Dr. Tacey White is a Senior Consultant at Aclairo Pharmaceutical Development Group where she is the Lead for Developmental, Reproductive, and Juvenile Toxicology. She received her PhD in Toxicology from the University of Rochester and completed postdoctoral fellowships at the University of Rochester and Fox Chase Cancer Center. Dr. White has been a consultant since 2012, advising pharmaceutical and biotech companies on nonclinical safety assessment strategies, placing and monitoring studies, developing human risk assessments for toxicology issues, addressing regulatory questions, and contributing to regulatory documents. Dr.
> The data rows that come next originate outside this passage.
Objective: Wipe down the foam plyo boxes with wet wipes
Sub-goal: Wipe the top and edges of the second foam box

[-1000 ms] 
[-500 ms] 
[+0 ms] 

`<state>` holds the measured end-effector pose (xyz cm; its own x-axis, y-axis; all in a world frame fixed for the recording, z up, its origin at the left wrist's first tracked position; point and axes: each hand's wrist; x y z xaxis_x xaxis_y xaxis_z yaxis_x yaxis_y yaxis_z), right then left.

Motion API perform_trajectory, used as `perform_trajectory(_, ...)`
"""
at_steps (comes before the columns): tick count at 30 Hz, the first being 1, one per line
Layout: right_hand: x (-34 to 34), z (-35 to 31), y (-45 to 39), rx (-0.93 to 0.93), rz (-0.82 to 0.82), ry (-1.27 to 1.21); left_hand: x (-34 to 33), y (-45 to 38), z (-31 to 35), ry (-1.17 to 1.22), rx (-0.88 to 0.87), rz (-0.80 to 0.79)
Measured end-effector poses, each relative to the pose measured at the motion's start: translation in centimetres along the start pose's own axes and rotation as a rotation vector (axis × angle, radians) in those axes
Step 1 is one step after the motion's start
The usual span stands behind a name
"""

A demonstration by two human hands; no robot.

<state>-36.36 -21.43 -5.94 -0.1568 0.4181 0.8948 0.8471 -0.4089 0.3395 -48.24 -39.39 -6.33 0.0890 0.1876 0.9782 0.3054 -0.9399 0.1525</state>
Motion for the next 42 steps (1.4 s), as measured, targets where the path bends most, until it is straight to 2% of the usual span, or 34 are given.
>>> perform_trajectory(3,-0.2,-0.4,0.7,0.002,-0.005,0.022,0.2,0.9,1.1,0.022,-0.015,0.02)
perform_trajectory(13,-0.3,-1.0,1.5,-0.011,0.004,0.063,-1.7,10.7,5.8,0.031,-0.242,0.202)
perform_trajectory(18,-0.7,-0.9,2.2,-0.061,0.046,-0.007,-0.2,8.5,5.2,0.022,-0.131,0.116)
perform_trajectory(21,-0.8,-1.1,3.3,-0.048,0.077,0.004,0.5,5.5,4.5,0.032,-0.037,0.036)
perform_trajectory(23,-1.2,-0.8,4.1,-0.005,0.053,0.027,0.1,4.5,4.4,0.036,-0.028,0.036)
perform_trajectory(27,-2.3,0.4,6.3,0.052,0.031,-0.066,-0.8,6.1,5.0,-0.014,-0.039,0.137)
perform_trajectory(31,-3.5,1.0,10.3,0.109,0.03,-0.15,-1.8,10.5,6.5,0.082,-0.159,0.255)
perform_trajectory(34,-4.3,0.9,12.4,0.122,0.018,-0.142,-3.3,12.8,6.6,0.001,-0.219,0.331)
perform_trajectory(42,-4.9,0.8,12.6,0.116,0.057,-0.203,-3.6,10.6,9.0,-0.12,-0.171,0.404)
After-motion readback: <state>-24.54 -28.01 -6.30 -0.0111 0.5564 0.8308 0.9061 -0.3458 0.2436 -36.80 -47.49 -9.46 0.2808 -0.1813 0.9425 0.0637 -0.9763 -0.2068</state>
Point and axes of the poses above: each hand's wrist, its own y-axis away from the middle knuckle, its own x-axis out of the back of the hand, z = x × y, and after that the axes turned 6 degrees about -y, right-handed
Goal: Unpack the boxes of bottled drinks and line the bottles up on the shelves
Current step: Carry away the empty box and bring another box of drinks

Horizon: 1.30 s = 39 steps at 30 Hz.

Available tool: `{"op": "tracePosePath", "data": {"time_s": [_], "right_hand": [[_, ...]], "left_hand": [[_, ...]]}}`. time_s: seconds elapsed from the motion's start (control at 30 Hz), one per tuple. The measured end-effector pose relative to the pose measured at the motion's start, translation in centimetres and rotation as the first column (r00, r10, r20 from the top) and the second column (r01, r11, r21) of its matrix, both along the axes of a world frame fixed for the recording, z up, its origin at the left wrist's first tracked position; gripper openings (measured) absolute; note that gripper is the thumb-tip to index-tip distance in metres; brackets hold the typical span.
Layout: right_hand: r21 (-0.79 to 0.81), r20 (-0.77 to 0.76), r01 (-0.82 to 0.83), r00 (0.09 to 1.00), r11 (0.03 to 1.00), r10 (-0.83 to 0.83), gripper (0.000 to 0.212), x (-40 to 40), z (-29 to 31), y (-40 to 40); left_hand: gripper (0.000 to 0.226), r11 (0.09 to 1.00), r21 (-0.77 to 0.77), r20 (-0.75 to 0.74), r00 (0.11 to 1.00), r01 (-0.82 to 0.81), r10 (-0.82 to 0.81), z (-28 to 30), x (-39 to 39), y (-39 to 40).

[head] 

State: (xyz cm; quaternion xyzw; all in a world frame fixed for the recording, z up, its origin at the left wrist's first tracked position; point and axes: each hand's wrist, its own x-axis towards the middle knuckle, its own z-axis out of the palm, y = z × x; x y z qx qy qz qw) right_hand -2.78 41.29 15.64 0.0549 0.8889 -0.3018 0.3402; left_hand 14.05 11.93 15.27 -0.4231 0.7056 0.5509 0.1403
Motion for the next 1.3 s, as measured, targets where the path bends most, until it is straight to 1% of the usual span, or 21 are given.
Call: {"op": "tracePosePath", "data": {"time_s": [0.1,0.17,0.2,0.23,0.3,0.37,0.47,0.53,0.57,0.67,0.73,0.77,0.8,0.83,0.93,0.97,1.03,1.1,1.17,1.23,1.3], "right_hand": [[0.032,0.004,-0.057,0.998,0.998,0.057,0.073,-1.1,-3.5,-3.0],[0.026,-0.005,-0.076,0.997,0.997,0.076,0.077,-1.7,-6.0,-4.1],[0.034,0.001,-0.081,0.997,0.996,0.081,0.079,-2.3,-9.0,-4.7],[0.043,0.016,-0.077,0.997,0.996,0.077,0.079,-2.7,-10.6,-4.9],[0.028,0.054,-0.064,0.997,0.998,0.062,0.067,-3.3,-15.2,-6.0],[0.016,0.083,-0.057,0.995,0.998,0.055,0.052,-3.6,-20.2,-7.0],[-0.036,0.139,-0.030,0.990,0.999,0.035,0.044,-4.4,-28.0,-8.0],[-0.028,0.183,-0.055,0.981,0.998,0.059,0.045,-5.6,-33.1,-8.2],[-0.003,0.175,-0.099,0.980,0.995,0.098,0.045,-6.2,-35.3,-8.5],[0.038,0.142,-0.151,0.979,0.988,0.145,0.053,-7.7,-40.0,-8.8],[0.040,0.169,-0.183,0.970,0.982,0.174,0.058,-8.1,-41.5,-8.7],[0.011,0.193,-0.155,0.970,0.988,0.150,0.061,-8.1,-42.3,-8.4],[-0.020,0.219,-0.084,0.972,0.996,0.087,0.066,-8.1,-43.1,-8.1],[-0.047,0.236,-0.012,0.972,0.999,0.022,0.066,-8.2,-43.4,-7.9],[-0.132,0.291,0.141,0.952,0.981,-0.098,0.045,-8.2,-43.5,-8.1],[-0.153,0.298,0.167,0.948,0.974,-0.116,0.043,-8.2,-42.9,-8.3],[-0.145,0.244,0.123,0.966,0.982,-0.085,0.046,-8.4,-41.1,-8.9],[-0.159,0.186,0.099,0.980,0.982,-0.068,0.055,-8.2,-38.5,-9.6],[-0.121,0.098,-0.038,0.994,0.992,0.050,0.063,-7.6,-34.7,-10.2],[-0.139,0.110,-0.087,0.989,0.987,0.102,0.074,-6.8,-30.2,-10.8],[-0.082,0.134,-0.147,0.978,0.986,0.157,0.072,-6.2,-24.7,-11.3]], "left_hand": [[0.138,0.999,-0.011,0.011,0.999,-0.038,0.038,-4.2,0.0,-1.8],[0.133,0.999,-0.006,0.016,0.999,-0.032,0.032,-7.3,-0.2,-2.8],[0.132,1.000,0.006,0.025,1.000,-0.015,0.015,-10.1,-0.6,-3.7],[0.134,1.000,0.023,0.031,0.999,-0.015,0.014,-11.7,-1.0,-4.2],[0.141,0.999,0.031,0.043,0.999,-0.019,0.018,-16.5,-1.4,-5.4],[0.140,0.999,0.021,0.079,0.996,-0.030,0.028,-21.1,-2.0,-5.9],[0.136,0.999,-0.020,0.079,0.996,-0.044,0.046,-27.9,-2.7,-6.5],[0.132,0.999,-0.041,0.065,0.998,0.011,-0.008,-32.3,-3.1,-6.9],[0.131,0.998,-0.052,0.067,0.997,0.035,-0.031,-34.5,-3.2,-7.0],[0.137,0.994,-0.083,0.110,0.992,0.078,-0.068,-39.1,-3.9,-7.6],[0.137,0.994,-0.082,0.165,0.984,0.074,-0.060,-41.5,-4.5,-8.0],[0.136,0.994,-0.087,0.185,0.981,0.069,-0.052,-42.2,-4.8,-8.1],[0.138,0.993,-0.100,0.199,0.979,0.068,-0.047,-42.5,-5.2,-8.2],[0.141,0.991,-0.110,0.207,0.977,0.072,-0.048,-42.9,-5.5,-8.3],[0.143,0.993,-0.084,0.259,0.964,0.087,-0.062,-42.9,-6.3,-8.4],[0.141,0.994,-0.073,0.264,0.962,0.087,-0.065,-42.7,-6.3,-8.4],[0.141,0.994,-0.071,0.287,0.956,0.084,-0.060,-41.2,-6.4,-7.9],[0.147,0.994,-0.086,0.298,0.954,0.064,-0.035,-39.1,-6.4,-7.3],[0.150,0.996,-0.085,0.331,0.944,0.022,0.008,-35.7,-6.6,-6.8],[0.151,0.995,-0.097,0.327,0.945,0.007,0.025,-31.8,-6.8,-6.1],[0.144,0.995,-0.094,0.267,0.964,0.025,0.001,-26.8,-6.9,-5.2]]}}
White has deep regulatory and investigative expertise in developmental and reproductive toxicity (DART), and juvenile toxicity, and assists clients with FDA Pregnancy Labeling (PLLR), and pediatric development plans for EMA (PIP) and FDA (PSP). Dr. White spent 14 years in the pharmaceutical industry where she was a DART study director, the director of an investigative DART laboratory, and a safety assessment project team representative. She was also Global Director of Small Animal DART at Covance Labs. Dr. White is a Past President of the US Teratology Society (Vice President: 2014–2015, President: 2015–2016), and actively participates in the ILSI/HESI DART working group, including co-organization of the FDA Pregnancy and Lactation Label Rule workshop (2015), and participation in the Neonatal Pediatric Therapeutics workgroup.